> Assignment: The response must consist of the lines below from the one with "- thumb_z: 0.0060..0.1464" through the one with "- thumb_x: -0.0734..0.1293", exactly as they appear and with both ends kept.

> Entries shown:
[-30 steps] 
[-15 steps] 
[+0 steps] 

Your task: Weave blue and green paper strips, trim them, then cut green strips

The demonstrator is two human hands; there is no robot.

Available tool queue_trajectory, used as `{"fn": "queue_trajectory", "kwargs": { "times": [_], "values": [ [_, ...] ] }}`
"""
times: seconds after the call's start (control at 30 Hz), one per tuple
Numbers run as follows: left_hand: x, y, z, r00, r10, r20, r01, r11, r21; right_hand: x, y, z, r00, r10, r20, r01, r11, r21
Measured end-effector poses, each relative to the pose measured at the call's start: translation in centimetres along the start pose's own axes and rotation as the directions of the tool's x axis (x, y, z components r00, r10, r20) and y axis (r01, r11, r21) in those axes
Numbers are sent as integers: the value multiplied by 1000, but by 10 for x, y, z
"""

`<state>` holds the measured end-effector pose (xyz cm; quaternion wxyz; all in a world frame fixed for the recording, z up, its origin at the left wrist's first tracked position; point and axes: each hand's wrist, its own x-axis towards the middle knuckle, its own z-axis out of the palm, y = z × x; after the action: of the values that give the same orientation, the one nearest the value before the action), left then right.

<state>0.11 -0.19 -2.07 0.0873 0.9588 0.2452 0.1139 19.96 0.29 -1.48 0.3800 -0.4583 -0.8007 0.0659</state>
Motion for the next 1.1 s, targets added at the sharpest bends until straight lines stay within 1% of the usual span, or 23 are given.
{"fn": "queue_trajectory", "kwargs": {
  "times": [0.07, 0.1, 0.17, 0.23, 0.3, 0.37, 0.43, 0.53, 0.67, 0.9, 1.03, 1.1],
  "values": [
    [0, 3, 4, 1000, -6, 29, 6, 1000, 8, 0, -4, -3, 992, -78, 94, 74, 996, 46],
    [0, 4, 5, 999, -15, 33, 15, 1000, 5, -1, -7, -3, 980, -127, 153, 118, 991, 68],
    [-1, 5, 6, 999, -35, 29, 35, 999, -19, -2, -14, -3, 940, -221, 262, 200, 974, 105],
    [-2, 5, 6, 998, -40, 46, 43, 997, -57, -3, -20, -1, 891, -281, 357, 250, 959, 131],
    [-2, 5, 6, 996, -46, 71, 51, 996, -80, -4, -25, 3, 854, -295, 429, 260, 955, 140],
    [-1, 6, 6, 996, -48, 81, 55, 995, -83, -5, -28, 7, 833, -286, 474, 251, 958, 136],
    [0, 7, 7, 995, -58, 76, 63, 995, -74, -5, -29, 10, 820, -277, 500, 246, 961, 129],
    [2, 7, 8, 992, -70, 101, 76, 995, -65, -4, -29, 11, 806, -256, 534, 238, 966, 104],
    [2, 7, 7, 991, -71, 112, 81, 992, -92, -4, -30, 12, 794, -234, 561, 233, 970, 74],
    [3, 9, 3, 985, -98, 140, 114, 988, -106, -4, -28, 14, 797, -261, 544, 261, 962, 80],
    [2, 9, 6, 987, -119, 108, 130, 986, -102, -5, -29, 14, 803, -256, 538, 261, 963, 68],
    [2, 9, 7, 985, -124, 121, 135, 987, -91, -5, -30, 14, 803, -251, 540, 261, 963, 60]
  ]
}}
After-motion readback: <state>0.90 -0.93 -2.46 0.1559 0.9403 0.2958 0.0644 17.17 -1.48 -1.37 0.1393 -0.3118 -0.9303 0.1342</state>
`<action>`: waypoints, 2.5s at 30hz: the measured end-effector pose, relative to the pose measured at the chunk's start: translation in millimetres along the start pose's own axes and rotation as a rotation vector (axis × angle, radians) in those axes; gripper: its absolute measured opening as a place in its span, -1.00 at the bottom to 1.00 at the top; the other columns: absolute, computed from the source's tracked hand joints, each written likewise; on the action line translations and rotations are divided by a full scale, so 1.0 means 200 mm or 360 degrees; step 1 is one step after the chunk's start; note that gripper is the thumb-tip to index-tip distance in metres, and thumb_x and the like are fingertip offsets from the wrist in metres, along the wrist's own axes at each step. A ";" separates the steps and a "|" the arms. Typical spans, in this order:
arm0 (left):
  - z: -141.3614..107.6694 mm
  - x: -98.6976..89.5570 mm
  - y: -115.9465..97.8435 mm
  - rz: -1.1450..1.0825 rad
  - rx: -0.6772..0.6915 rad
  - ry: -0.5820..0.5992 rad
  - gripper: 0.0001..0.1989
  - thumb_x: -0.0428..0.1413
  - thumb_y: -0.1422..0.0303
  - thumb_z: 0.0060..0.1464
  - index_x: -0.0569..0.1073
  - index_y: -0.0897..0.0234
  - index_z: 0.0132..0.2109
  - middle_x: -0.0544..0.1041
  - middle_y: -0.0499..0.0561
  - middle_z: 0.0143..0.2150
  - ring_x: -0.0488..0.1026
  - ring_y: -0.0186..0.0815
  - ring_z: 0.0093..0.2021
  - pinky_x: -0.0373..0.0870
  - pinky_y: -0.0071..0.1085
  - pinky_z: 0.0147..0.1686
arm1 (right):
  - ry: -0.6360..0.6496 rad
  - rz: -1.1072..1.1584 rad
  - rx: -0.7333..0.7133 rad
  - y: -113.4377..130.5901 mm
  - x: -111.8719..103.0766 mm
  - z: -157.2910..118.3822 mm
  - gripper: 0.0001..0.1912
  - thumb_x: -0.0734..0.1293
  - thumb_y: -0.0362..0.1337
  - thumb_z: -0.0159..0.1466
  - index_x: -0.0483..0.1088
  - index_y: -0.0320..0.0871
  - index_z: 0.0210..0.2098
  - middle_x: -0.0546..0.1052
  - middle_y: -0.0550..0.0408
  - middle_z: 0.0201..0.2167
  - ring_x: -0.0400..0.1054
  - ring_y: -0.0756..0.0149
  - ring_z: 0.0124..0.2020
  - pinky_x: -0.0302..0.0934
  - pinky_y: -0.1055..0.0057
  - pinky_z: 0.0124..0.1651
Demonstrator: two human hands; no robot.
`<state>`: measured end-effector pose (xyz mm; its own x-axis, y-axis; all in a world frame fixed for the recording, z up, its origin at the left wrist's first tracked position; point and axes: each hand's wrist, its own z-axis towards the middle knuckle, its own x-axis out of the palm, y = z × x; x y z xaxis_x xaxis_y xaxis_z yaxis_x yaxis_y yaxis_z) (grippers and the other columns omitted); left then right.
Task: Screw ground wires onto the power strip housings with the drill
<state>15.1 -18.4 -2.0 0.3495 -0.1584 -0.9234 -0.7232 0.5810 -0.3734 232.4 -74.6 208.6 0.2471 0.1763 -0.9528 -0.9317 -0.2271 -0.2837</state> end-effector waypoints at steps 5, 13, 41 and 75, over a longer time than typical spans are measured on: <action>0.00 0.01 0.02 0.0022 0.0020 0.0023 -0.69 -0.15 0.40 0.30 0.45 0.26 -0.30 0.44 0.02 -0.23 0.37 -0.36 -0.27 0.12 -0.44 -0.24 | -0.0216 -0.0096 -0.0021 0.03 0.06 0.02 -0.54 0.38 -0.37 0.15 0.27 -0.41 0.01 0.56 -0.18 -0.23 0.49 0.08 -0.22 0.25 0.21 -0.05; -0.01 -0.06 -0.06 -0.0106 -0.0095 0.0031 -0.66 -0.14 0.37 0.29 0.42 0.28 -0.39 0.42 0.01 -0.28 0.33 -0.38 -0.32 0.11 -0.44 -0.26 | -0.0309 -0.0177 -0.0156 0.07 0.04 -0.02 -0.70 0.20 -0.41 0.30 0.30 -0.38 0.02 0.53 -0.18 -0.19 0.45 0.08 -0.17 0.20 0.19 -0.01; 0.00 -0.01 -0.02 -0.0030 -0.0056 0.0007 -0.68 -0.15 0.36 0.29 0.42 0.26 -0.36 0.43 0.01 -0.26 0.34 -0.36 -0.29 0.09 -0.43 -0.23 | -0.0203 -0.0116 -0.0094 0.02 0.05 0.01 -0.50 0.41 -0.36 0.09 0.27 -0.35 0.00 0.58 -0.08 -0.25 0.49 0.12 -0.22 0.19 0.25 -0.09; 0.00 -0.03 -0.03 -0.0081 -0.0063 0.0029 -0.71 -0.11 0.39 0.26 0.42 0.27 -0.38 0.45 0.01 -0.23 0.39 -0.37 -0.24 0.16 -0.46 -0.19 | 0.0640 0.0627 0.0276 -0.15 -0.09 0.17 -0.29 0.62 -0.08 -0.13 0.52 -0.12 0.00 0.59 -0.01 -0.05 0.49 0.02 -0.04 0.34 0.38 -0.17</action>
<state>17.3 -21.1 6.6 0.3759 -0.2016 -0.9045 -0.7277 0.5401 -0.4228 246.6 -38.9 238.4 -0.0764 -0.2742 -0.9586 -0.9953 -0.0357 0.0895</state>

> Task response:
  - thumb_z: 0.0060..0.1464
  - index_x: -0.0569..0.1073
  - index_y: -0.0897..0.0234
  - index_z: 0.0132..0.2109
  - middle_x: -0.0544..0.1041
  - middle_y: -0.0499..0.0561
  - middle_z: 0.0143..0.2150
  - ring_x: -0.0488..0.1026
  - ring_y: -0.0186..0.0815
  - ring_z: 0.0093..0.2021
  - pinky_x: -0.0373..0.0870
  - pinky_y: -0.0071..0.1085
  - pinky_z: 0.0147..0.1686
arm1 (right):
  - ry: -0.6360..0.6496 rad
  - rz: -1.1072..1.1584 rad
  - rx: -0.7333..0.7133 rad
  - y: -113.4377..130.5901 mm
  - x: -111.8719..103.0766 mm
  - z: -157.2910..118.3822 mm
  - gripper: 0.0001..0.1912
  - thumb_x: -0.0734..0.1293

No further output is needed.